The Secret Genocide Archive

Nicholas Kristof has writtena must read column on the Darfur Genocide. The article includes some very disturbing pictures, so be advised, but I believe that it is important to acknowledge the truth about what is happening.

This archive, including scores of reports by the monitors on the scene, underscores that this slaughter is waged by and with the support of the Sudanese government as it tries to clear the area of non-Arabs. Many of the photos show men in Sudanese Army uniforms pillaging and burning African villages. I hope the African Union will open its archive to demonstrate publicly just what is going on in Darfur. The archive also includes an extraordinary document seized from a janjaweed official that apparently outlines genocidal policies. Dated last August, the document calls for the 'execution of all directives from the president of the republic' and is directed to regional commanders and security officials. 'Change the demography of Darfur and make it void of African tribes,' the document urges. It encourages 'killing, burning villages and farms, terrorizing people, confiscating property from members of African tribes and forcing them from Darfur.' It's worth being skeptical of any document because forgeries are possible. But the African Union believes this document to be authentic. I also consulted a variety of experts on Sudan and shared it with some of them, and the consensus was that it appears to be real.
This bit at the end is also very important:
During past genocides against Armenians, Jews and Cambodians, it was possible to claim that we didn't fully know what was going on. This time, President Bush, Congress and the European Parliament have already declared genocide to be under way. And we have photos. This time, we have no excuse.
Write your Congressman and Senators, make sure that they know that it is inexcusable to ignore genocide, as we have too many times in the past, and that the full force of America's diplomacy (and military if need be) should be brought to bear to end this horror. (via Vodkapudit whose thoughts are also worth reading.)
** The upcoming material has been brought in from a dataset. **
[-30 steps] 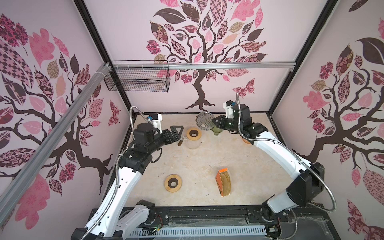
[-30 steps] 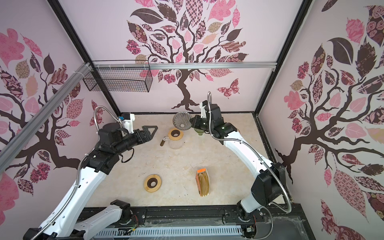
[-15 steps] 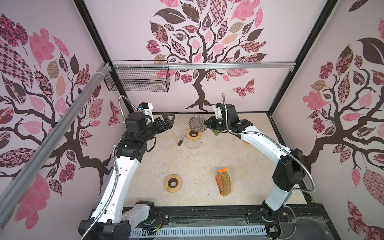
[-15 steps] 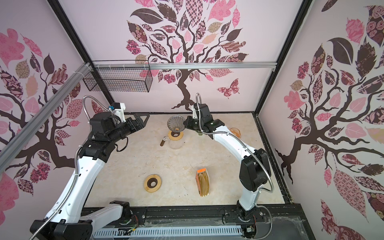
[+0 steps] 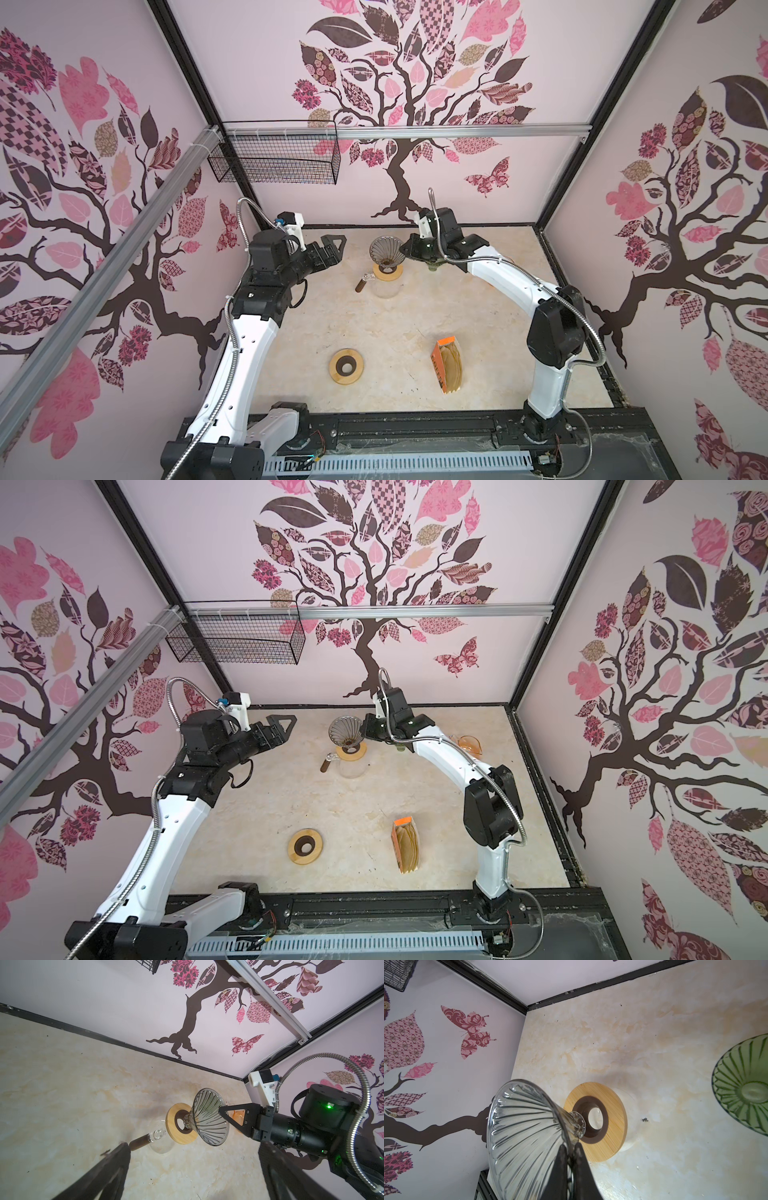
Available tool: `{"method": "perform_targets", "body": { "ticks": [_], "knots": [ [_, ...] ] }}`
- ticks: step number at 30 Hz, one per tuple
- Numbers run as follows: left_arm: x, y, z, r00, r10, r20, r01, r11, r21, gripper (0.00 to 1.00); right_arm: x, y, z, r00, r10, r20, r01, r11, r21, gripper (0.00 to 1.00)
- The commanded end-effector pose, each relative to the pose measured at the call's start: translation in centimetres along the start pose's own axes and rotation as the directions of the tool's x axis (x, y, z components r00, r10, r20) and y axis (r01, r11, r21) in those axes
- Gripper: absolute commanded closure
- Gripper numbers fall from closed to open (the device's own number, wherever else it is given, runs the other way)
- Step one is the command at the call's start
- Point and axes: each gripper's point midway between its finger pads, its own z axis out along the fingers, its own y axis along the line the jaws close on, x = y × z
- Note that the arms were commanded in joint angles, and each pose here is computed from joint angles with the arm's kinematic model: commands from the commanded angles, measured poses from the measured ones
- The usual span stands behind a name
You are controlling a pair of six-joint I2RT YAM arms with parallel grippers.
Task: Place the coffee filter in the dripper
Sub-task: 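Lower the held grey dripper onto the wooden ring atop the carafe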
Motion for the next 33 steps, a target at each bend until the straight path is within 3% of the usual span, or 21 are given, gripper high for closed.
{"method": "perform_targets", "body": {
  "ticks": [1, 12, 33],
  "knots": [
    [0.8, 0.3, 0.8, 1.000, -0.005, -0.028, 0.005, 1.000, 0.023, 0.02, -1.2, 1.0, 0.5, 0.999, -0.029, 0.023, 0.029, 0.999, -0.022, 1.00],
    [1.3, 0.0, 1.3, 0.999, -0.026, -0.044, 0.029, 0.998, 0.061, 0.02, -1.3, -0.2, 1.5, 0.998, -0.057, 0.015, 0.057, 0.998, 0.036, 1.00],
    [2.3, 1.0, 2.6, 0.995, -0.050, -0.089, 0.053, 0.998, 0.035, 0.02, 0.3, -0.4, 3.3, 0.997, -0.037, -0.060, 0.038, 0.999, 0.001, 1.00]
  ]
}}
Blogger The probligo said...

Dave, what you say is right... to a point.

The big difficulty ( and Darfur shares this with Rwanda, Cambodia, and others ) is that of the strictures of international law, and the UN Charter all of which prevent nations involving themselves in the internal affairs of other nations.

To add to my other comment, the fact that the UN intends proposing process to overcome this difficulty is good and way later than it should have been.

But too, the breaches of that code need to be remembered as well because they are as important. Both overt and covert action by foreign nations have taken place in many countries. In NZ alone in the past thirty years we have had -

The French terrorist bombing of Rainbow Warrior

Israeli espionage personnel trying to fraudulently obtain NZ passports.

2/23/2005 03:30:00 PM  
Blogger Dave Justus said...

Well, international law is probably at best international custom.

Iraq proved that, as has many other interventions/invasions by several countries.

Without the U.N. becoming a World Government, with all the enforcement power that would entail (and the power of taxation) this is not likely to change.

Until the character of the U.N. (both it's beurocrats and it's membership) changes and is accountable to the citizens of the world there is no way that it will be able to become a World Government. Certainly you can count on the citizens of America refusing to submit without gaurantees that cannot presently be offered.

The other option of course for a true International law is U.S. hegemony. We certainly don't want that job, but are unwilling to live in a totally lawless world so have taken up some of that mantle. I doubt that we are well suited to the task, but at the moment we are the only game in town.

I have stated before that I think a globalized world does require a world government. We are a long way from that goal, and the path is not clear at this time.

2/23/2005 03:44:00 PM  
Blogger The probligo said...

Hmm, Dave (big grin) I just love the juxtaposition of US and "international law" that you suggest.

After all, the first picture it brings to my mind is that of the ink being barely dry on GWB's oath of office when he withdrew the US from the ICJ, stating that "...no US serviceman or woman will ever be charged with war crimes..." (the (grin) is still there but fading)

I agree that international law, and the Geneva Conventions are now pretty much in tatters. At the same time I can not help but wonder who, more than any other nations, have been tearing them to shreds. (the probligo is getting a bit like the Cheshire Cat...)

Looking a little further afield to trade laws and the situation gets no better.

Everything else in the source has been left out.